What you should do:
All of the records below need to be returned exactly.

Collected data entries

══════

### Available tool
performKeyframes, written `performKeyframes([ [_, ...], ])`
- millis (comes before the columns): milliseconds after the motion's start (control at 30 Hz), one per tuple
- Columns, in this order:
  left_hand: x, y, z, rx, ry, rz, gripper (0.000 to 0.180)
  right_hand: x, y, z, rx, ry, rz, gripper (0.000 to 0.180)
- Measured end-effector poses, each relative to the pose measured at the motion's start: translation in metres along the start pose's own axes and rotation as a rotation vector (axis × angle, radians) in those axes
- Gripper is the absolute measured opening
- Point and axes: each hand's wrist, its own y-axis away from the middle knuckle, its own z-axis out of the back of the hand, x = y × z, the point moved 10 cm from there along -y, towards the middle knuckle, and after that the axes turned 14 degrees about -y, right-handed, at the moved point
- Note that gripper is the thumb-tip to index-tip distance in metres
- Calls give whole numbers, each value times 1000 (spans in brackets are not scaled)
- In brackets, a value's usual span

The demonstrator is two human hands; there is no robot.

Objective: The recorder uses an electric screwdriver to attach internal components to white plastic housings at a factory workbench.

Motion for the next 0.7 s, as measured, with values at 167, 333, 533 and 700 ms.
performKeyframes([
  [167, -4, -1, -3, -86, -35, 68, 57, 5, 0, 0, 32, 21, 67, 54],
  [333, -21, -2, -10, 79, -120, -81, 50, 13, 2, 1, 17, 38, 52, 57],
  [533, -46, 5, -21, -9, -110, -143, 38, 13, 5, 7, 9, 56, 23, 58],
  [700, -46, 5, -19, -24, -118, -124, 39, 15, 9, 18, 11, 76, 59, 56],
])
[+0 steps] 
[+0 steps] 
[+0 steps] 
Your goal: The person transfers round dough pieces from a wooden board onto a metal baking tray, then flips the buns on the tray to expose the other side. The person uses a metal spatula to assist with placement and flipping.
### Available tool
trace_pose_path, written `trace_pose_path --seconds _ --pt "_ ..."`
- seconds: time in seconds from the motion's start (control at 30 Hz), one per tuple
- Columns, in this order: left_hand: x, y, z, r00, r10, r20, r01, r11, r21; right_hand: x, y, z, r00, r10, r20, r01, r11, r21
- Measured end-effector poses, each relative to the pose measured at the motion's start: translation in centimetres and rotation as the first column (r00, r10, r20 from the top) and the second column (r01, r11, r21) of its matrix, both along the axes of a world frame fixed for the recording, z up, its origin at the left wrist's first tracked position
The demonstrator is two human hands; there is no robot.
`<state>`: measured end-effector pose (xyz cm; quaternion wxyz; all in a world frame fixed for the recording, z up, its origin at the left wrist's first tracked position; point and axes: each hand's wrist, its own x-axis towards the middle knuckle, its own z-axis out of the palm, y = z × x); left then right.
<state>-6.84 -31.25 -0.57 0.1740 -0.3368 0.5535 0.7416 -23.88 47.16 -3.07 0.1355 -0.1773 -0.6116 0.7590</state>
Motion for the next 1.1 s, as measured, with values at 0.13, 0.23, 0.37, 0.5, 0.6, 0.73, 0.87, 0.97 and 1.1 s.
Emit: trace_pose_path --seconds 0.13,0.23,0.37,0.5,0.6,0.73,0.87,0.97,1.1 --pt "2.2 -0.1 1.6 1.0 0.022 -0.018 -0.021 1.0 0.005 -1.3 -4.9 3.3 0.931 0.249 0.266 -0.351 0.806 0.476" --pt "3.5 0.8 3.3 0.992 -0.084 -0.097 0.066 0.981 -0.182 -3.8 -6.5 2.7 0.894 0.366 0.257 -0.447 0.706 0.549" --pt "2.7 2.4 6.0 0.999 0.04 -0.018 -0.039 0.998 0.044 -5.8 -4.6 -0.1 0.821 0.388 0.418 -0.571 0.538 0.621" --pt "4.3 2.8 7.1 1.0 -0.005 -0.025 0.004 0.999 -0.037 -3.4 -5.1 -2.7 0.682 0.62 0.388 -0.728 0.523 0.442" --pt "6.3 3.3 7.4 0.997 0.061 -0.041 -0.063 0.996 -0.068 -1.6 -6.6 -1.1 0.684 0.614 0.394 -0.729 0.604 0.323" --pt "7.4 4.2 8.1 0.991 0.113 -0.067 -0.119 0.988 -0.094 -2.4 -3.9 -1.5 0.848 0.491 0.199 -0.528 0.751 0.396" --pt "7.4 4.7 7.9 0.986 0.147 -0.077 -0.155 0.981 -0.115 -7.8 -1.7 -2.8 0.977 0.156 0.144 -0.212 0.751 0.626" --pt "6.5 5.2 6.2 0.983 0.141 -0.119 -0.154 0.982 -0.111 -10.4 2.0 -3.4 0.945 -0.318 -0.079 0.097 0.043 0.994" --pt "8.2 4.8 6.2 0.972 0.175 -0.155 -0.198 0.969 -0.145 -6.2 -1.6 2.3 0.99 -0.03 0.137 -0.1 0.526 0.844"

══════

Your solution:
### Available tool
performKeyframes, written `performKeyframes([ [_, ...], ])`
- millis (comes before the columns): milliseconds after the motion's start (control at 30 Hz), one per tuple
- Columns, in this order:
  left_hand: x, y, z, rx, ry, rz, gripper (0.000 to 0.180)
  right_hand: x, y, z, rx, ry, rz, gripper (0.000 to 0.180)
- Measured end-effector poses, each relative to the pose measured at the motion's start: translation in metres along the start pose's own axes and rotation as a rotation vector (axis × angle, radians) in those axes
- Gripper is the absolute measured opening
- Point and axes: each hand's wrist, its own y-axis away from the middle knuckle, its own z-axis out of the back of the hand, x = y × z, the point moved 10 cm from there along -y, towards the middle knuckle, and after that the axes turned 14 degrees about -y, right-handed, at the moved point
- Note that gripper is the thumb-tip to index-tip distance in metres
- Calls give whole numbers, each value times 1000 (spans in brackets are not scaled)
- In brackets, a value's usual span

The demonstrator is two human hands; there is no robot.

Objective: The recorder uses an electric screwdriver to attach internal components to white plastic housings at a factory workbench.

Motion for the next 0.7 s, as measured, with values at 167, 333, 533 and 700 ms.
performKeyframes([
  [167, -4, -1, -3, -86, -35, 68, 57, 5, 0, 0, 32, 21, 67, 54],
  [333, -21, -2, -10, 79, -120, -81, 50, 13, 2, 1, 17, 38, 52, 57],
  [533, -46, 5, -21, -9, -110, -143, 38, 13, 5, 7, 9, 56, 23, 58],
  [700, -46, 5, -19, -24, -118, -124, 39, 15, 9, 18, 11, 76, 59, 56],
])
[+0 steps] 
[+0 steps] 
[+0 steps] 
Your goal: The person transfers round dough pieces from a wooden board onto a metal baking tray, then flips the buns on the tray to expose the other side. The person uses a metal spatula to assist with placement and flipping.
### Available tool
trace_pose_path, written `trace_pose_path --seconds _ --pt "_ ..."`
- seconds: time in seconds from the motion's start (control at 30 Hz), one per tuple
- Columns, in this order: left_hand: x, y, z, r00, r10, r20, r01, r11, r21; right_hand: x, y, z, r00, r10, r20, r01, r11, r21
- Measured end-effector poses, each relative to the pose measured at the motion's start: translation in centimetres and rotation as the first column (r00, r10, r20 from the top) and the second column (r01, r11, r21) of its matrix, both along the axes of a world frame fixed for the recording, z up, its origin at the left wrist's first tracked position
The demonstrator is two human hands; there is no robot.
`<state>`: measured end-effector pose (xyz cm; quaternion wxyz; all in a world frame fixed for the recording, z up, its origin at the left wrist's first tracked position; point and axes: each hand's wrist, its own x-axis towards the middle knuckle, its own z-axis out of the palm, y = z × x); left then right.
<state>-6.84 -31.25 -0.57 0.1740 -0.3368 0.5535 0.7416 -23.88 47.16 -3.07 0.1355 -0.1773 -0.6116 0.7590</state>
Motion for the next 1.1 s, as measured, with values at 0.13, 0.23, 0.37, 0.5, 0.6, 0.73, 0.87, 0.97 and 1.1 s.
Emit: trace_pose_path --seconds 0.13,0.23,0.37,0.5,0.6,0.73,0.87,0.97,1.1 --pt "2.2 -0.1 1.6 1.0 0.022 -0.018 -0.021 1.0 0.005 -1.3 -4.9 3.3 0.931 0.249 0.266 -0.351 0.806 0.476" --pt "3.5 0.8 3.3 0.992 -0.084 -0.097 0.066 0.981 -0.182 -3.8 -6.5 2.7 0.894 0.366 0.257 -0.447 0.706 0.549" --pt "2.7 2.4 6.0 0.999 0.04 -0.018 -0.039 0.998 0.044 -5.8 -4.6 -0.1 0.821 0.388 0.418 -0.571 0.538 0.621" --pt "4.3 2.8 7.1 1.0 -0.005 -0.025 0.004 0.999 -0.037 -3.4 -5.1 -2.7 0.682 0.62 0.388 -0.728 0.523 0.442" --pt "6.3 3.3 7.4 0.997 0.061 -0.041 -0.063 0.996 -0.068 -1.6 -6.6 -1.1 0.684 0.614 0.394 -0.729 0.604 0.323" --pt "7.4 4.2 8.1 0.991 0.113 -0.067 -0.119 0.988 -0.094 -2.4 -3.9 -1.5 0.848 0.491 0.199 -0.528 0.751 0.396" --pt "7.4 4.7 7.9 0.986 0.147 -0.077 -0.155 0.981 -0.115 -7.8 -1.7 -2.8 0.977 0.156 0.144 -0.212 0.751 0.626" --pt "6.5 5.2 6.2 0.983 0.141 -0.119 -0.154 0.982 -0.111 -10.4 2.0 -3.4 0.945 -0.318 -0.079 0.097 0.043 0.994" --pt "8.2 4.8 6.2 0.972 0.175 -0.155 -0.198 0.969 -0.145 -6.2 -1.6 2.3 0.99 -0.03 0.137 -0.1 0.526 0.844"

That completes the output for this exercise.